An exact transcription of every record below is required, with the pictures left out.

--------

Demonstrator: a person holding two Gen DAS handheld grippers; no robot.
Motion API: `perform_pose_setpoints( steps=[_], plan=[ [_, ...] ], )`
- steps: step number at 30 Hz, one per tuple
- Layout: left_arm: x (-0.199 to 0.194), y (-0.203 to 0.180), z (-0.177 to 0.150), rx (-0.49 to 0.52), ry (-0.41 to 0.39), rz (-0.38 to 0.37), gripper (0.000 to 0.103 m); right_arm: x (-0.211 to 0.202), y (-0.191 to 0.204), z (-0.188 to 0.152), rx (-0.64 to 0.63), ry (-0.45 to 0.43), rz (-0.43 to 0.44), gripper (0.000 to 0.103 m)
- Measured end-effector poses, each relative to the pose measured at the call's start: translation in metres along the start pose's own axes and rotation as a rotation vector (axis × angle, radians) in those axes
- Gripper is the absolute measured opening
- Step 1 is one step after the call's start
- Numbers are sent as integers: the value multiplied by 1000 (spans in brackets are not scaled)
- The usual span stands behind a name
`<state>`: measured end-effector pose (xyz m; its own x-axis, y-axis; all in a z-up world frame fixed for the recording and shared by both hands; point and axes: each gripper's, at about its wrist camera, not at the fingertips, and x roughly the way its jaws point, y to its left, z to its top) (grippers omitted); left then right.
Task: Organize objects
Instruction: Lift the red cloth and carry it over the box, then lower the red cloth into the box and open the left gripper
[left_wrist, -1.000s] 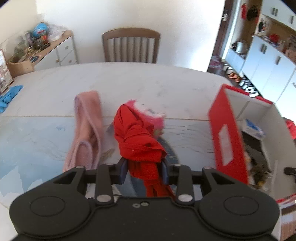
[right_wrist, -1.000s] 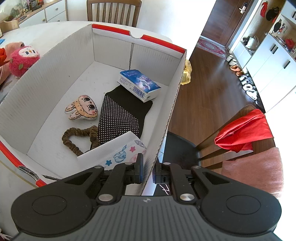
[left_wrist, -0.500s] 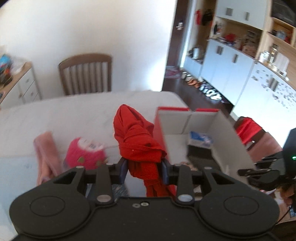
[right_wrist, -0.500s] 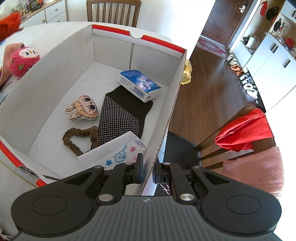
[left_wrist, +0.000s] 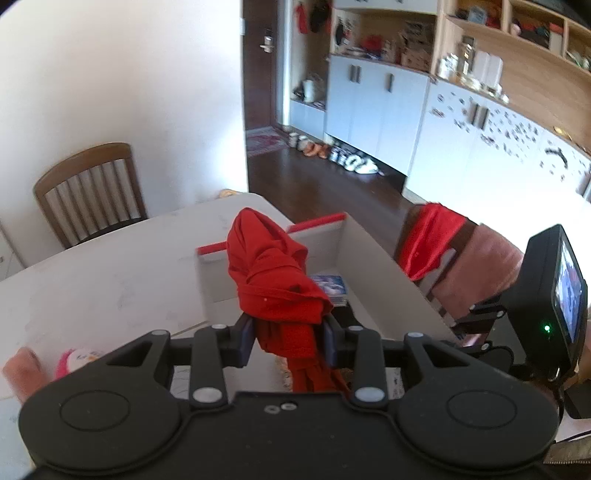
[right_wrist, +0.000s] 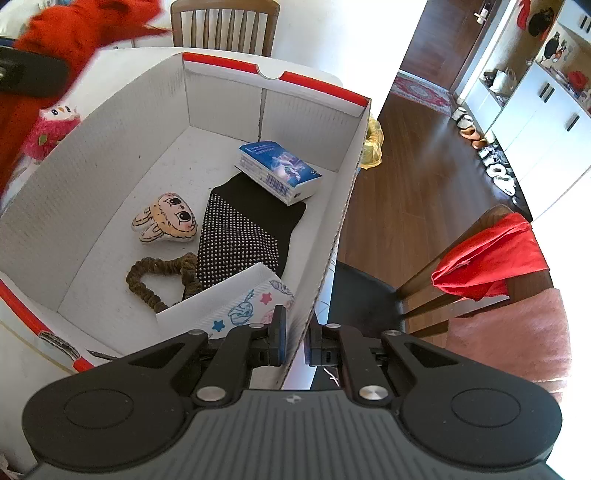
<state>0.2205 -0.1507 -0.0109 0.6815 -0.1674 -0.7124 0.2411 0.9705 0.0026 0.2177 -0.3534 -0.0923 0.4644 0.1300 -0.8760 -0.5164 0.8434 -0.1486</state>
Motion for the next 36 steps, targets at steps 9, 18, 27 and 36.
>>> perform_pose_setpoints(
  steps=[9, 18, 27, 36],
  plan=[
    [44, -24, 1, 114, 73, 19, 34, 0, 0, 0, 7, -2, 2, 10],
    [98, -31, -10, 233, 198, 144, 34, 1, 0, 0, 12, -3, 4, 10],
    [130, -27, -16, 284, 307, 174, 35, 1, -1, 0, 16, -2, 9, 10],
    [146, -27, -21, 320, 384, 178, 35, 2, -1, -1, 18, -2, 10, 10]
  ],
)
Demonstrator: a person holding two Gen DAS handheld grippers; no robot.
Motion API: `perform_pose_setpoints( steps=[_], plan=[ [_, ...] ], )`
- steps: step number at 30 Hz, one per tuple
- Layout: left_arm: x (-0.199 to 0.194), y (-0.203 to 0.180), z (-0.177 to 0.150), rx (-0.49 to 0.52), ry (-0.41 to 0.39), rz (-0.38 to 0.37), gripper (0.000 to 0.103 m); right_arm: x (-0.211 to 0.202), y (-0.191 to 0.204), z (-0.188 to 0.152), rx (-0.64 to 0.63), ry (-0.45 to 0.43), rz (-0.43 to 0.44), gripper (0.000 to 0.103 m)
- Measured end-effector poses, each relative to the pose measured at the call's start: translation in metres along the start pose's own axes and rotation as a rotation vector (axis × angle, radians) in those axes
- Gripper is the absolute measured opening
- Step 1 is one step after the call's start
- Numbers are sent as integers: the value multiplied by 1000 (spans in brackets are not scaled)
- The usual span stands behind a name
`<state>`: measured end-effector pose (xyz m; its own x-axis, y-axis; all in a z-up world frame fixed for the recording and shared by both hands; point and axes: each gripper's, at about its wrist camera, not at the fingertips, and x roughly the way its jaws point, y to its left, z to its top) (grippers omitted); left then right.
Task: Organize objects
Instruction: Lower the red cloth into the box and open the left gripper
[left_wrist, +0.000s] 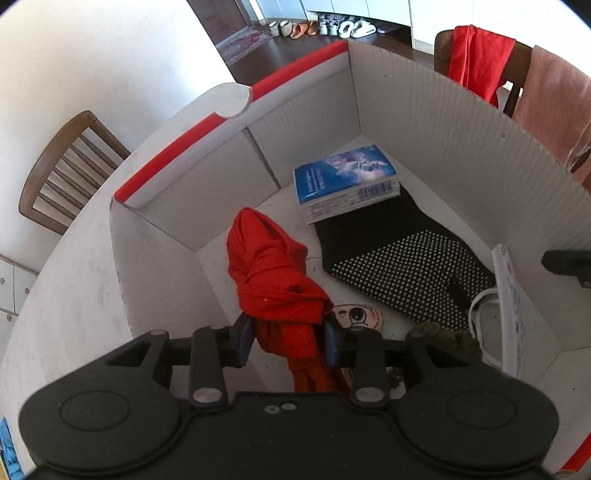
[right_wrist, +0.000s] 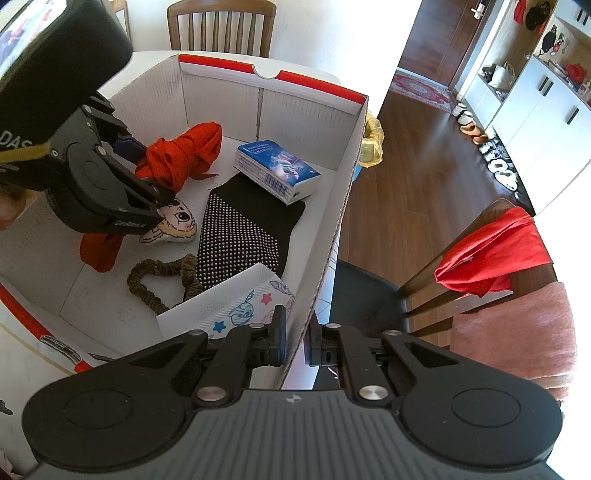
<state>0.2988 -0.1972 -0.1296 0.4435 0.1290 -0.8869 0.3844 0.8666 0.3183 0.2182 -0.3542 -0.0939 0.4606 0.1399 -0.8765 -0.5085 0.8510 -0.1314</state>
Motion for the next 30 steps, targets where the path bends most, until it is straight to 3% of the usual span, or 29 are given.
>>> perform_pose_setpoints(
  steps=[10, 13, 15, 30],
  plan=[
    [-2, 4, -1, -18, 4, -13, 40, 0, 1, 0, 1, 0, 0, 10],
    [-8, 4, -4, -19, -14, -27, 51, 0, 0, 0, 0, -1, 0, 10],
    [-13, 3, -7, -18, -29, -26, 63, 0, 0, 0, 1, 0, 0, 10],
    [-64, 29, -13, -161, -170, -110, 67, 0, -1, 0, -7, 0, -1, 10]
  ],
)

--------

Solution to the exercise:
Demonstrator: a person holding two Gen DAS handheld grippers; no robot.
Motion API: `perform_pose_setpoints( steps=[_], plan=[ [_, ...] ], )`
- steps: step number at 30 Hz, one per tuple
- Layout: left_arm: x (-0.199 to 0.194), y (-0.203 to 0.180), z (-0.177 to 0.150), rx (-0.49 to 0.52), ry (-0.41 to 0.39), rz (-0.38 to 0.37), gripper (0.000 to 0.103 m); right_arm: x (-0.211 to 0.202), y (-0.191 to 0.204), z (-0.188 to 0.152), rx (-0.64 to 0.63), ry (-0.45 to 0.43), rz (-0.43 to 0.44), gripper (0.000 to 0.103 m)
- Measured end-effector poses, each relative to the pose measured at the call's start: translation in metres along the start pose's own axes and rotation as a rotation vector (axis × angle, radians) in those axes
- Gripper is the absolute measured opening
- Step 1 is one step after the call's start
- Numbers are sent as integers: the value multiplied by 1000 (spans in brackets are not scaled)
- The usual span stands behind a name
`<state>`: measured end-effector pose (xyz m; its own x-axis, y-axis; all in a z-up world frame fixed for the recording and shared by both hands; point and axes: each gripper's, at about its wrist camera, not at the fingertips, and x roughly the way its jaws point, y to its left, z to its top) (grippers omitted); left then right.
Task: Organize objects
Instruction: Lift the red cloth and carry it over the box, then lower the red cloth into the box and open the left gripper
[left_wrist, -1.000s] 
[right_wrist, -1.000s] 
[left_wrist, -0.500s] 
[right_wrist, -0.500s] 
[left_wrist, +0.000s] 
[right_wrist, +0.000s] 
<state>0.2205 -0.1507 -0.0109 0.6815 -0.1674 -0.7124 0.2411 0.9705 0.0026 0.2177 -0.3534 -0.0923 0.4644 0.1300 -0.8760 -0.5164 0.8434 -0.1486</state>
Motion for the next 36 steps, targets at steps 9, 18, 27 and 36.
>>> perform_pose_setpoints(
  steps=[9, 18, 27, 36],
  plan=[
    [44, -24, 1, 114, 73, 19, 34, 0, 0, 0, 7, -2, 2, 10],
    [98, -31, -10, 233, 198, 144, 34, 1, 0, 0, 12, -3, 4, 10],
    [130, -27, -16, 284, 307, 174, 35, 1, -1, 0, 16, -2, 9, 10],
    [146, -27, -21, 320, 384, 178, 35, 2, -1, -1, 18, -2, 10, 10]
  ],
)
Demonstrator: a person holding two Gen DAS handheld grippers; no robot.
Motion API: `perform_pose_setpoints( steps=[_], plan=[ [_, ...] ], )`
- steps: step number at 30 Hz, one per tuple
- Layout: left_arm: x (-0.199 to 0.194), y (-0.203 to 0.180), z (-0.177 to 0.150), rx (-0.49 to 0.52), ry (-0.41 to 0.39), rz (-0.38 to 0.37), gripper (0.000 to 0.103 m); right_arm: x (-0.211 to 0.202), y (-0.191 to 0.204), z (-0.188 to 0.152), rx (-0.64 to 0.63), ry (-0.45 to 0.43), rz (-0.43 to 0.44), gripper (0.000 to 0.103 m)
- Measured end-effector poses, each relative to the pose measured at the call's start: translation in metres along the start pose's own axes and rotation as a rotation vector (axis × angle, radians) in those axes
- Gripper is the absolute measured opening
- Step 1 is one step after the call's start
- Numbers are sent as integers: the value multiplied by 1000 (spans in brackets are not scaled)
- The usual span stands behind a name
`<state>`: measured end-effector pose (xyz m; its own x-axis, y-axis; all in a z-up world frame fixed for the recording and shared by both hands; point and axes: each gripper's, at about its wrist camera, not at the fingertips, and x roughly the way its jaws point, y to its left, z to its top) (grippers omitted); left then right.
Task: Organize objects
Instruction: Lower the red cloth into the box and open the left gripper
[left_wrist, +0.000s] 
[right_wrist, +0.000s] 
<state>0.2988 -0.1972 -0.1296 0.4435 0.1290 -0.8869 0.3844 0.8666 0.3183 0.2182 -0.3542 -0.0939 0.4606 0.1399 -0.8765 -0.5085 0.8510 -0.1314</state>
Motion for the next 30 steps, targets where the path bends most, until it is straight to 3% of the usual span, or 29 are given.
>>> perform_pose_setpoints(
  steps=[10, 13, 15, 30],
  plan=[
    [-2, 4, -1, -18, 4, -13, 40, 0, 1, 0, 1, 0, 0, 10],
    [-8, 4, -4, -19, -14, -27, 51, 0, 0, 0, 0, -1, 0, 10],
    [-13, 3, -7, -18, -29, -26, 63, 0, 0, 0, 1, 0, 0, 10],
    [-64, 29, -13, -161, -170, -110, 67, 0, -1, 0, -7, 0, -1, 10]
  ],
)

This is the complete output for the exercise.